First came Virginia. Sir Walter Raleigh put together a group of investors to organize a planting colony in 1584, and again in 1587, neither of which survived. With the Jamestown colony in 1607 Virginia was established, but it came into being for no other reasons than to make money and to establish an official English presence in the new world.
The Pilgrims were a group of 'Non-conformists', so-called because they did not conform to the strictures of the Anglican church. Since the Anglicans held the position of 'Official State Church', anyone who wasn't strictly Anglican had problems. Were they actually persecuted, or just denied certain rights and priveledges? I didn't look that far yet, so I don't know. The fact is that they felt abused, and that's what counts, so they packed up and moved to Holland. Finding life there to be a little on the hard side, they made a deal with the Plymouth Company to become part of Virginia. They had originally intended to settle the very northern boundary of the colony, in present-day New York, but wound up a little further east and north, in what is now Massachussets. An interesting side-note: not one of their contemporary documents mentions Plymouth Rock.
Some of the Mayflower colonists were not Pilgrims, and did not come for religious reasons. When they ended up outside of the Virginia boundaries, those others claimed that they were not bound by the Pilgrims' tenets and did not have to attend church. In order to keep order and civility they created a civil government, chartered in the Mayflower Compact, and settled into a mutually beneficial existence.
Yes, it's true: the Pilgrims really did come seeking religious freedom, and they were quite tolerant of others, possibly because of their own beliefs, and possibly because they had no choice. When half the colony had died within the year, they were more than happy to accept the natives who rescued them with food and supplies.
But then in 1624 came the Puritans. They too came seeking religious freedom, but apparently only for themselves. They set up their own government, creating the city of Boston and the Massachussets Bay colony, and they were just as intolerant as the Anglicans they had escaped. Without going into the witch-hunts and persecutions, it's easiest to make an example of Roger Williams, who really did preach religious freedom and tolerance, and was expelled for his efforts.
I have no argument with the fact that the English colonists here all professed Christianity, just as did all the Spanish colonists who populated the areas south of our borders.
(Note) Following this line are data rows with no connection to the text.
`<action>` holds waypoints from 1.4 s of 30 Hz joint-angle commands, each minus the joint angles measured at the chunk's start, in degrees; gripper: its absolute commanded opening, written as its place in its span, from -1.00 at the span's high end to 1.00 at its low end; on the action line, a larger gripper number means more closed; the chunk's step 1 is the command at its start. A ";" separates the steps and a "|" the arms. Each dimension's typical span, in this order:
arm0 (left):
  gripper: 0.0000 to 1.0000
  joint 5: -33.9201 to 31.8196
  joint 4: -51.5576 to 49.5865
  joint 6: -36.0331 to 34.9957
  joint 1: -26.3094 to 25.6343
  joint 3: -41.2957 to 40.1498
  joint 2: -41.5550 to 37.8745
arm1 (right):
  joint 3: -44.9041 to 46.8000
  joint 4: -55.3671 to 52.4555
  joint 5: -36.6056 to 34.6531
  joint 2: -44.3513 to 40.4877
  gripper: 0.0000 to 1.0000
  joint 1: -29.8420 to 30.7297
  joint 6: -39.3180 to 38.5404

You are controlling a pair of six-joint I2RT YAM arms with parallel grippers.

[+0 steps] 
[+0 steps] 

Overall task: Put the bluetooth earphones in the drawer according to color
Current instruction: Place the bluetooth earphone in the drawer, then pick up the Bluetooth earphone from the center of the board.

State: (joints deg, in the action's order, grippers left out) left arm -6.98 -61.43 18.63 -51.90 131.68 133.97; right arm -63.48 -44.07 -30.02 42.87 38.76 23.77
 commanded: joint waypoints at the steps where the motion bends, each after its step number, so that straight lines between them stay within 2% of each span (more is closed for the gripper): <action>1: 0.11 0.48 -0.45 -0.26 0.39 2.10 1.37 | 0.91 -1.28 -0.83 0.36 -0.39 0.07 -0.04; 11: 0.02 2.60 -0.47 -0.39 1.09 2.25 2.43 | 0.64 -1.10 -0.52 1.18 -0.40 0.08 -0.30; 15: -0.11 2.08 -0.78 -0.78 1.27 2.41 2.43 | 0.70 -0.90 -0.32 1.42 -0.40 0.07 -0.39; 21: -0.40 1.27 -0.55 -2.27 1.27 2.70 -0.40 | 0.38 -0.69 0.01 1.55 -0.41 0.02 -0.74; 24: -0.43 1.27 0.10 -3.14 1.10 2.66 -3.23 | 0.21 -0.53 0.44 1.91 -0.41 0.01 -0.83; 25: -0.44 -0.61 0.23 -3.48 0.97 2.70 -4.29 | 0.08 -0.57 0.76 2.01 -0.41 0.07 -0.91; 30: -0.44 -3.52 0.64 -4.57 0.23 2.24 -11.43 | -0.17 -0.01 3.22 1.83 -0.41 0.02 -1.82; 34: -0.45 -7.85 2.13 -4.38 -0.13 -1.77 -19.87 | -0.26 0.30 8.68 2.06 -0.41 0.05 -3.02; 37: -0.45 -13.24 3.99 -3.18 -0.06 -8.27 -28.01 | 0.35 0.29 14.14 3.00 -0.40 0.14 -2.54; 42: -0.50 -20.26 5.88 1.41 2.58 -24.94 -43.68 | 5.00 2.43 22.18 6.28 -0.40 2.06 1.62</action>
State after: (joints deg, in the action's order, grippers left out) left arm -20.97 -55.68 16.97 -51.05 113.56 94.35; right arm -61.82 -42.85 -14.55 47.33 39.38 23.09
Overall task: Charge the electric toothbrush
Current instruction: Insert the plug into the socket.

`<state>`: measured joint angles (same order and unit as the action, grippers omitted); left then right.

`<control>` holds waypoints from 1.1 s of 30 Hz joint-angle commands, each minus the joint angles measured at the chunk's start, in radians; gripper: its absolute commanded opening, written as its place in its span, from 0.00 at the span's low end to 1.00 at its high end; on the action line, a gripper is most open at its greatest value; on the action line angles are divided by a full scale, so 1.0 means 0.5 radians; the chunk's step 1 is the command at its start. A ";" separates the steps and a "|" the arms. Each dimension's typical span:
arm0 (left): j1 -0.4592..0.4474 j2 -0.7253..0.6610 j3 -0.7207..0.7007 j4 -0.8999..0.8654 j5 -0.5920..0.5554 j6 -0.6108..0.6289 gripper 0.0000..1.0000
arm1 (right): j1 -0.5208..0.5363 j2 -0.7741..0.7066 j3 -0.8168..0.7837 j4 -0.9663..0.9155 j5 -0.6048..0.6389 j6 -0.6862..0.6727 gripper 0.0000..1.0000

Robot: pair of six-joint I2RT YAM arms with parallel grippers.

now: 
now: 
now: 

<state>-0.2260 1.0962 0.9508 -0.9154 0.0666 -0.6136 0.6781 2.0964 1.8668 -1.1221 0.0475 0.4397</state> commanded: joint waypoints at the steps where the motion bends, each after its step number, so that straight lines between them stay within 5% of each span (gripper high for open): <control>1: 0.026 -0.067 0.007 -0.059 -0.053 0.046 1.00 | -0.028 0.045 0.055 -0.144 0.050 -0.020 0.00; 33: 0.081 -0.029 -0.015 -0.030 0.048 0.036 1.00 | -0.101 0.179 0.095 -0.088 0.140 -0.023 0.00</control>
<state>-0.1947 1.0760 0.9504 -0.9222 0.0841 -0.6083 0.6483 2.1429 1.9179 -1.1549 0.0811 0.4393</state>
But how many of them were really religious believers, and how many were 'scratch-the-surface' christians? Just as today, many who attend church do so as a matter of habit or custom, and if you ask them they'll say "Of course I'm a Christian". But are they really?
Since what we're discussing is the influence of Christianity on the development of the American government and attitude, I think those are fair questions. My personal belief is that the Christian influence on our moral behavior and attitudes is undeniable, but those same influences can also be found in other religions who had them prior to any contact with Christians, and I also believe that our ideas on government and freedom came from other influences altogether.